# Suche gutes Musikprogramm(Freeware)



## De-Typ (22. Januar 2007)

Momentan suche ich ein gutes Allround Musikprogramm, habe jetzt 3Stunden lang im Internet gesucht, und hab keine lust mehr, noch länger warten zu müssen.

Also, ich suche ein Musikprogramm, das kostenlos ist, aber keine Zeit- oder Nutzungsbeschränkung hat, also uneingeschränkt nutzbar ist.

Es muss auf jeden Fall:
-als Musikdatenbank dienen
-alle gängigen Musiktypen abspielen können
-Equalizer haben
-alles in alles umwandeln können
-von CD in MP3 umwandeln können
-leicht zu bedienen sein


Hoffe dass ihr ein paar gute Programme kennt


----------



## Herbboy (22. Januar 2007)

De-Typ am 22.01.2007 20:01 schrieb:
			
		

> Momentan suche ich ein gutes Allround Musikprogramm, habe jetzt 3Stunden lang im Internet gesucht, und hab keine lust mehr, noch länger warten zu müssen.
> 
> Also, ich suche ein Musikprogramm, das kostenlos ist, aber keine Zeit- oder Nutzungsbeschränkung hat, also uneingeschränkt nutzbar ist.
> 
> ...




ich persönlich mach das lieber mit mehreren seperaten tools, aber AFAIK müßte ITunes das alles können, ggf. mit plugins. vielleicht auch winamp? wobei es da mit "datenbank" glaub ich nicht so gut aussieht.

ps: windows media player fällt offenbar weg...?


----------



## fiumpf (22. Januar 2007)

De-Typ am 22.01.2007 20:01 schrieb:
			
		

> Es muss auf jeden Fall:
> -als Musikdatenbank dienen
> -alle gängigen Musiktypen abspielen können
> -Equalizer haben
> ...



Ausser das mit dem Umwandeln kann alles WinAmp:
http://winamp.com/


----------



## De-Typ (22. Januar 2007)

das mit den umwandeln istz mir eigentlich das wichtigste


----------



## Herbboy (22. Januar 2007)

De-Typ am 22.01.2007 20:17 schrieb:
			
		

> das mit den umwandeln istz mir eigentlich das wichtigste



dann nimm halt nur für's umwandeln ein anderes tool. ob du nun ein zweites tool startest oder einfach dich durch menüpunkte bei EINEM tool klickt, das ist doch jacke wie hose...


----------



## sandman2003 (23. Januar 2007)

Herbboy am 22.01.2007 20:21 schrieb:
			
		

> De-Typ am 22.01.2007 20:17 schrieb:
> 
> 
> 
> ...



Ein Tool wäre da switch

http://www.nch.com.au/switch/

guckst du

kannst sogar rechtsklick auf diedateien und dann direkt umwandeln


----------



## HobbitMeister (25. Januar 2007)

Fürs Umwandeln nehm ich idR Audiograbber.

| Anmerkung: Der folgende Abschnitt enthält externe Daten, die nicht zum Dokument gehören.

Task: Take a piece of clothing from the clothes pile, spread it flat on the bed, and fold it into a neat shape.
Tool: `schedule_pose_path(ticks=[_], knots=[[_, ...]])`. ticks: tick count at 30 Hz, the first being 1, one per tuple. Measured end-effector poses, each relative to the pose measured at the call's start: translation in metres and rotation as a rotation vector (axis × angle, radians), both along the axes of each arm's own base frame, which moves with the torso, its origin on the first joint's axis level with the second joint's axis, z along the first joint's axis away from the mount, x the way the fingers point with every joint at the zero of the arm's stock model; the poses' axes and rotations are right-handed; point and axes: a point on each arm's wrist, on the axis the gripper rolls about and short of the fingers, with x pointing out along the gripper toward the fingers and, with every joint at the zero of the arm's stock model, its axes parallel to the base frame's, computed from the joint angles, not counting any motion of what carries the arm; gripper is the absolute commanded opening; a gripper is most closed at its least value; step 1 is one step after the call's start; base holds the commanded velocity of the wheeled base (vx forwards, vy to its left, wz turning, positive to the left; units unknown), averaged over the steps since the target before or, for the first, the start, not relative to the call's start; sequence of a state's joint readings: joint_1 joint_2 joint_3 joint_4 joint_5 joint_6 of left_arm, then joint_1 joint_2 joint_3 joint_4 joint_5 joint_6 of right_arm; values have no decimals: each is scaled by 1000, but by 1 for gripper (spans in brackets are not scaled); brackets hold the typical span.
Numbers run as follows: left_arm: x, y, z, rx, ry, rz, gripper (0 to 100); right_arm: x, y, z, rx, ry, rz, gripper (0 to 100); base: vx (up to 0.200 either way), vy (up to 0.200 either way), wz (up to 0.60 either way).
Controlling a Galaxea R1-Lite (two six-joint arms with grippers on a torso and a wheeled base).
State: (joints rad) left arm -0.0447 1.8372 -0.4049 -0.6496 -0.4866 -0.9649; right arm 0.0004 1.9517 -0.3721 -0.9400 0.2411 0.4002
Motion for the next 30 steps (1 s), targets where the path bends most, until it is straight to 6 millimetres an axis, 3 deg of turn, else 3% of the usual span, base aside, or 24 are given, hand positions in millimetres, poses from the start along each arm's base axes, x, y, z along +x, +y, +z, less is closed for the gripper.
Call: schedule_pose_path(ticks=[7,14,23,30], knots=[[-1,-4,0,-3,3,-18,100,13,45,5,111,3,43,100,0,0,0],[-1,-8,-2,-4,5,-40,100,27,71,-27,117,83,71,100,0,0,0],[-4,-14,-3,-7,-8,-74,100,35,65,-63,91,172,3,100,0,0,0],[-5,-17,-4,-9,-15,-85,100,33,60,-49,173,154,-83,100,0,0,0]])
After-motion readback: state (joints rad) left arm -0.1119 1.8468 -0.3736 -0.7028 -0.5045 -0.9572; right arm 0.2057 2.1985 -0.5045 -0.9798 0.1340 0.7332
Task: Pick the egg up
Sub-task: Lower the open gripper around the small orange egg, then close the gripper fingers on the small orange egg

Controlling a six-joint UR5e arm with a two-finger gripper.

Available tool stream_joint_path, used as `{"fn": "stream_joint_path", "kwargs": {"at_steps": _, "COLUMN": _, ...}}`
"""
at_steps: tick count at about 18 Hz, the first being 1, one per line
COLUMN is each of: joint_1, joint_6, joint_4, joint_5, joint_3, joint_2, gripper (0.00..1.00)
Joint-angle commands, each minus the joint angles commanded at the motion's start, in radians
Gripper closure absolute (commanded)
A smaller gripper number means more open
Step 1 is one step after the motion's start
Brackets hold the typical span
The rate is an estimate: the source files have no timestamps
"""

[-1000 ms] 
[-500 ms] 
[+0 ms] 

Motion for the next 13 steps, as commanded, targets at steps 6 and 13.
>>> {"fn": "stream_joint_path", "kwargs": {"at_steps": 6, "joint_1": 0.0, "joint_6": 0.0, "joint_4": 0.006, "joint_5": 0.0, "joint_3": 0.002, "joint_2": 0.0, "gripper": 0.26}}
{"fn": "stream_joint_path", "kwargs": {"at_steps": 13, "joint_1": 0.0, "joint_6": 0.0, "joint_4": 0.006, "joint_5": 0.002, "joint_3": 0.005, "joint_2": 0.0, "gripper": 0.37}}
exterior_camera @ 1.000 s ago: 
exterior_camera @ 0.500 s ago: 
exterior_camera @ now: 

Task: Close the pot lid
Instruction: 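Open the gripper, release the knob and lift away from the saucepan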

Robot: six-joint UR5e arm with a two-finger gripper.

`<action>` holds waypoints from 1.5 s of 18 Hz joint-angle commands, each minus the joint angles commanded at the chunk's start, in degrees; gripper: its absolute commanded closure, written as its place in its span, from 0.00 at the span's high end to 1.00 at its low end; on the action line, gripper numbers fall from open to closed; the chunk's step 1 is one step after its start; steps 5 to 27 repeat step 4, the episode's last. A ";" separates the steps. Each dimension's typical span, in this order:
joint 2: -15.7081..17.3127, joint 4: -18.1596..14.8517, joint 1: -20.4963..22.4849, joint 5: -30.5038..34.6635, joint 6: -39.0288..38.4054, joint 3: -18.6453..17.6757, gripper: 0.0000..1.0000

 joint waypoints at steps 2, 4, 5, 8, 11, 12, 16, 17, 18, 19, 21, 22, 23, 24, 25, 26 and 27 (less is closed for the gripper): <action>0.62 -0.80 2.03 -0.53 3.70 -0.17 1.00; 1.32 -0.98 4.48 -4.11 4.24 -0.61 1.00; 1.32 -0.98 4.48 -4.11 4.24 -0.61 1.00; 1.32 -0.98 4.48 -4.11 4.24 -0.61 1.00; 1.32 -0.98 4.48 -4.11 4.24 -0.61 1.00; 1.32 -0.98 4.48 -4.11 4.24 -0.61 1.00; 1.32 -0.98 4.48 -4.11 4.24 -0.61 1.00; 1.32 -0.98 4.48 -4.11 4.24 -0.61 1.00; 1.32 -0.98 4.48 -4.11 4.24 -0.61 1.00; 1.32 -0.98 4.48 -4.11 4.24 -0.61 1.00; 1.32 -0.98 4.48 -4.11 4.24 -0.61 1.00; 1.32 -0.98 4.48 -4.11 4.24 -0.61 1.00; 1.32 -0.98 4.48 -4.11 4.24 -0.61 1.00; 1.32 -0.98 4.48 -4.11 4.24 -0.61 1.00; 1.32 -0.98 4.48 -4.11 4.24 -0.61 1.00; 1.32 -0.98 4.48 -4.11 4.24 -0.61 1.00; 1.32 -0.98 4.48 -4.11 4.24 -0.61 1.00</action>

Ein super Programm, v.a. für größere Musiksammlungen und mit einer Menge Datenbankfunktionen ist MediaMonkey. 

Kann alles bis auf den Equalizer, aber du kannst Winamp als Player einstellen, bzw. die Soundkartensoftware bemühen.


----------



## De-Typ (25. Januar 2007)

MediaMonkey hat eine Begrenzung, hatte ich auch schonb ausprobiert, der Liunk zu nch... geht nicht
edit:geht jetzt doch, werde es mal ausprobieren
edit2:funktioniert, damit kann man aber nur umwandeln, suche jetzt noch eine gute Software, die als Datenbaknk dient, die Dateien alle Ordnen kann (am besten in einem gesamtordner und auch gute Equalizer funtionen hat

Bei Itunes hatte ich nur Probleme(ständige Abstürze, hörte erst nach deiinstallation auf)


----------



## Spcial (28. Januar 2007)

De-Typ am 22.01.2007 20:01 schrieb:
			
		

> Momentan suche ich ein gutes Allround Musikprogramm, habe jetzt 3Stunden lang im Internet gesucht, und hab keine lust mehr, noch länger warten zu müssen.
> 
> Also, ich suche ein Musikprogramm, das kostenlos ist, aber keine Zeit- oder Nutzungsbeschränkung hat, also uneingeschränkt nutzbar ist.
> 
> ...



windows media player 11 und zb. Super zum umwandeln.

mfg


----------



## Succer (28. Januar 2007)

De-Typ am 22.01.2007 20:01 schrieb:
			
		

> Momentan suche ich ein gutes Allround Musikprogramm, habe jetzt 3Stunden lang im Internet gesucht, und hab keine lust mehr, noch länger warten zu müssen.
> 
> Also, ich suche ein Musikprogramm, das kostenlos ist, aber keine Zeit- oder Nutzungsbeschränkung hat, also uneingeschränkt nutzbar ist.
> 
> ...


Ich Schwöre Ja auf iTunes! Hatte noch nie Probleme. Zu deinen Anforderungen:
-Musikdatenbank: Ja, imho die mit Abstand beste die es gibt (obwohl der                                             Mediaplayer 11 das System ja offensichtlich z.T. übernommen hat

-Musiktypen: Spielt Mp3, AAF, OGG, MOV, MPEG mehr brauch man doch nicht oder?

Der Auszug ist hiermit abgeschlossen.